▶ Your task:
Set down all of the lines below exactly as they are given.

▶ Input data:
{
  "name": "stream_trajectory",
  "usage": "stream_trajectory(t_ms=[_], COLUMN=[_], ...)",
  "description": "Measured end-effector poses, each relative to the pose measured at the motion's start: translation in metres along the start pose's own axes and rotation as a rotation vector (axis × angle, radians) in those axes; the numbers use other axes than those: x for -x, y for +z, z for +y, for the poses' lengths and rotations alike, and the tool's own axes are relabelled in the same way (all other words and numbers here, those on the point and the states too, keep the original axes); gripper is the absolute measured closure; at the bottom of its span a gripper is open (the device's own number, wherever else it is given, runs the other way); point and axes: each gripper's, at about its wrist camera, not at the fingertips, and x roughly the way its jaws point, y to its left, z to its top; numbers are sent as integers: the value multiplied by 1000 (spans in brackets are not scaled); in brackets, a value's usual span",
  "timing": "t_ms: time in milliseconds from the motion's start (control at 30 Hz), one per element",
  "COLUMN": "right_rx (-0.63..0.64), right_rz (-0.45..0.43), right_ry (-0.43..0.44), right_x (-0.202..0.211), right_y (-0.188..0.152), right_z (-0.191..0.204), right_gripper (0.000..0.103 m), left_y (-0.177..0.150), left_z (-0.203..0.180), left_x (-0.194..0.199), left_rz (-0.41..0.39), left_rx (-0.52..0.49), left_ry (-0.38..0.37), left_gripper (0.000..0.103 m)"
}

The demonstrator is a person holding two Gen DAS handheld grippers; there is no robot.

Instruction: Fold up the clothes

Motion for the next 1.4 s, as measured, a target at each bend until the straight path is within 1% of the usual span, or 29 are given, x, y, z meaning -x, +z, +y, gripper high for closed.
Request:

▶ Worked solution:
{
  "name": "stream_trajectory",
  "usage": "stream_trajectory(t_ms=[_], COLUMN=[_], ...)",
  "description": "Measured end-effector poses, each relative to the pose measured at the motion's start: translation in metres along the start pose's own axes and rotation as a rotation vector (axis × angle, radians) in those axes; the numbers use other axes than those: x for -x, y for +z, z for +y, for the poses' lengths and rotations alike, and the tool's own axes are relabelled in the same way (all other words and numbers here, those on the point and the states too, keep the original axes); gripper is the absolute measured closure; at the bottom of its span a gripper is open (the device's own number, wherever else it is given, runs the other way); point and axes: each gripper's, at about its wrist camera, not at the fingertips, and x roughly the way its jaws point, y to its left, z to its top; numbers are sent as integers: the value multiplied by 1000 (spans in brackets are not scaled); in brackets, a value's usual span",
  "timing": "t_ms: time in milliseconds from the motion's start (control at 30 Hz), one per element",
  "COLUMN": "right_rx (-0.63..0.64), right_rz (-0.45..0.43), right_ry (-0.43..0.44), right_x (-0.202..0.211), right_y (-0.188..0.152), right_z (-0.191..0.204), right_gripper (0.000..0.103 m), left_y (-0.177..0.150), left_z (-0.203..0.180), left_x (-0.194..0.199), left_rz (-0.41..0.39), left_rx (-0.52..0.49), left_ry (-0.38..0.37), left_gripper (0.000..0.103 m)"
}

The demonstrator is a person holding two Gen DAS handheld grippers; there is no robot.

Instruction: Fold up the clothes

Motion for the next 1.4 s, as measured, a target at each bend until the straight path is within 1% of the usual span, or 29 are given, x, y, z meaning -x, +z, +y, gripper high for closed.
Request:

No more work is left in this exercise.